El éxtasis del triunfo y l a agonía de la derrota.

 Max Verstappen y Charles Leclerc en el Autódromo Enzo e Dino Ferrari en Imola, Italia. Foto: Red Bull Pool.

Durante 37 años, entre 1961 y 1998, el periodista norteamericano Jim McKay presentaba con esa frase el programa de televisión semanal de la cadena ABC “Wide World of Sports”. Quizás la frase más elocuente de la competitividad deportiva y el inexorable final con el triunfo para uno y la derrota para otro (aun el empate puede ser un triunfo o una derrota). 

Mientras más difícil es la victoria, más se celebra, como también duele más la derrota. Así mismo lo sienten los seguidores de los deportistas y de los equipos, en grado ascendente del simple espectador al furibundo fanático. 

Después de vivir una temporada excepcional de la Fórmula Uno en 2021, la lucha, desgaste y resultados se han trasladado a esta de 2022, pudiendo observar la metamorfosis del nuevo campeón, con una actitud y desempeño muy distinto el que ha mostrado y expresado el neerlandés Max Verstappen, así como sucede lo contrario con la motivación y el desempeño del británico Lewis Hamilton, quien para colmo no cuenta en esta recién iniciada campaña con un vehículo competitivo, pero que no puede siquiera equiparse a lo logrado por su nuevo compañero de equipo, el compatriota George Russell, quien a pesar del problemático Mercedes W13, es el único entre los 5 primeros en las cuatro carreras disputadas hasta el presente. 

Por suerte para los aficionados y seguidores de los deportes a motor, la campaña actual de Fórmula Uno presenta una nueva y estrecha rivalidad, no solo entre dos pilotos, sino también entre dos equipos, uno de los cuales ha sido la esencia misma de la máxima categoría del automovilismo mundial, la escudería Ferrari, buscando un nuevo campeonato de pilotos y constructores, esquivos desde 2007 y 2008 respectivamente, por lo tanto, más expectante e interesante. 

El campeón reinante Max Verstappen y el monegasco Charles Leclerc están apareados con dos victorias por lado, siendo la ventaja en la clasificación de puntos para el piloto de Ferrari con 27 unidades, la importante diferencia debido a dos retiros por problemas mecánicos centrados en el sistema de entrega de combustible al motor del Red Bull RB18, estando en ambas ocasiones Verstappen en el segundo lugar detrás del eventual ganador, Charles Leclerc. 

Lo más interesante de este duelo piloto/equipo, es que puede pasar del total dominio de uno a otro, de una carrera a la siguiente.
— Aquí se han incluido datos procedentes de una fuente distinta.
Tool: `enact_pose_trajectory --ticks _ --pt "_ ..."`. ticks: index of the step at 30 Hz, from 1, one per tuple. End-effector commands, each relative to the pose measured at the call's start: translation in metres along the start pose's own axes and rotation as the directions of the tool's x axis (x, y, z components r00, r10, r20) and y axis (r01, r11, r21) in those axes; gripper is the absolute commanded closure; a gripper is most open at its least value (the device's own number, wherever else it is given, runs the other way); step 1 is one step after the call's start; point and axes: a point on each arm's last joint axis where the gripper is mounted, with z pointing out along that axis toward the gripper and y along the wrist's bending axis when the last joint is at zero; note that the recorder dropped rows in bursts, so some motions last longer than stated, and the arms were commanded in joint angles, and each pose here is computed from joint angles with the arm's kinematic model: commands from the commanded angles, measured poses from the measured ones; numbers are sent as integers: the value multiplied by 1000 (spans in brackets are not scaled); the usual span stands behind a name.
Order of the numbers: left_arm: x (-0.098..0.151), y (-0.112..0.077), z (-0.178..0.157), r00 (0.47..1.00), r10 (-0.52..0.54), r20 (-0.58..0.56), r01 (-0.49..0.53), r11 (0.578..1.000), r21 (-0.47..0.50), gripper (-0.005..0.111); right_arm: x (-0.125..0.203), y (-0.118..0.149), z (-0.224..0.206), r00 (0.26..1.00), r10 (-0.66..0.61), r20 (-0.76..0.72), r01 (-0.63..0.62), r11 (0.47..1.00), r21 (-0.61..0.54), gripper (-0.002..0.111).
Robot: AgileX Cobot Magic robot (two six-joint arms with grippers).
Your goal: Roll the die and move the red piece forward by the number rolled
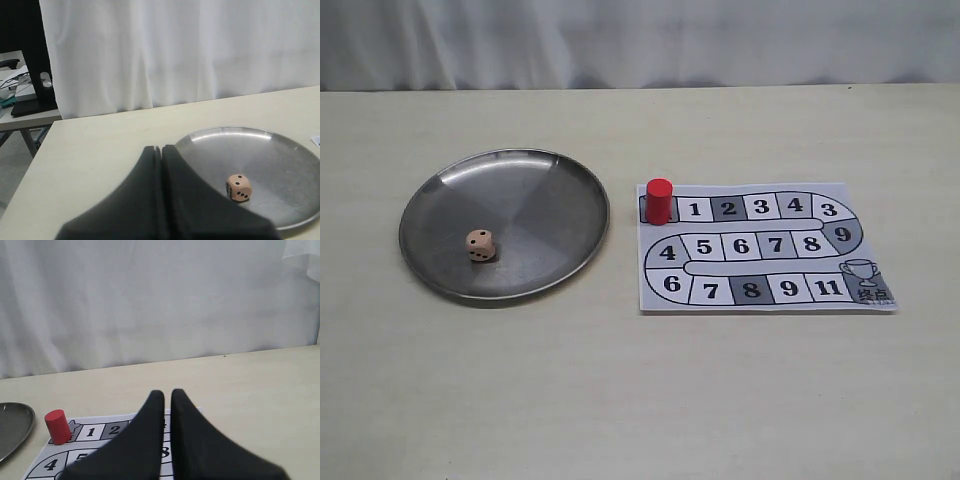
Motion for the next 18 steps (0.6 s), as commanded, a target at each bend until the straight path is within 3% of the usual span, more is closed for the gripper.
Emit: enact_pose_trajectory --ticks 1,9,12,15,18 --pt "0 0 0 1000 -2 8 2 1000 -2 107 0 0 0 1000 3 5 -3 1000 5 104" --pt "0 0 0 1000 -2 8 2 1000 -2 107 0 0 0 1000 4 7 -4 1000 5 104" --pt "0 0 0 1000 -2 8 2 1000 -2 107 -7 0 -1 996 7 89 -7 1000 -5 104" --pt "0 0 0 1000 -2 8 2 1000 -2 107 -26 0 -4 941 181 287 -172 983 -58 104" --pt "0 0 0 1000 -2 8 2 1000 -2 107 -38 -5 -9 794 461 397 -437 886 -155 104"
En Australia, la tercera válida de la temporada, Leclerc logró su primer Grand-Slam (referido en las estadísticas como Grand Chelem en francés), traduciéndose por un fin de semana perfecto, al lograr la posición de vanguardia de la parrilla de salida (Pole Position), la vuelta más rápida y el triunfo de la carrera como único líder en todas las vueltas. En el siguiente evento en Imola respondió Verstappen con uno “más” perfecto aun, el Super Grand-Slam, al añadir a la hazaña el triunfo en la primera carrera al Sprint de la presente campaña, la cual se repetirá posteriormente en el Red Bull Ring en Austria y en Interlagos, Brasil. 

Esta alternabilidad de dominio solo se explica cuando uno de los dos grandes talentos acompañados por dos extraordinarios vehículos, logra una ventaja sobre su adversario, mayormente por factores circunstanciales derivados de la correcta y precisa puesta a punto del monoplaza, logrando un perfecto balance entre agarre y velocidad, a lo cual se le suma el adecuado manejo del variable desempeño de los neumáticos de acuerdo al tipo de trazado, características del asfalto y condiciones climatológicas como la temperatura y la humedad. 

Así, a priori, Ferrari tendría ventaja en circuitos con curvas lentas y de aceleración como Mónaco, mientras que Red Bull lo tendrá en los rápidos como Monza. Sin embargo, Ferrari no rindió en Imola -circuito apropiado por sus curvas mayormente lentas- por las circunstancias ambientales (lluvia) y la degradación excesiva de sus neumáticos (temperatura). 

A todo esto, se le agrega el factor humano en el binomio. Por mucho talento que se tenga, la experiencia en pista con un continuo aprendizaje produce los mejores resultados a largo plazo, siendo el balance de serenidad y agresividad solo logrado a través del tiempo. Ejemplos típicos son los grandes campeones que han tenido inicios similares plagados de errores y malas decisiones. 

Luce que será otra temporada muy competitiva, hasta el momento con dos pilotos contemporáneos de gran talento y con vehículos muy parejos en desempeño. La diferencia al final pudiera estar en la ventaja adicional de la experiencia previa de la lucha por el título.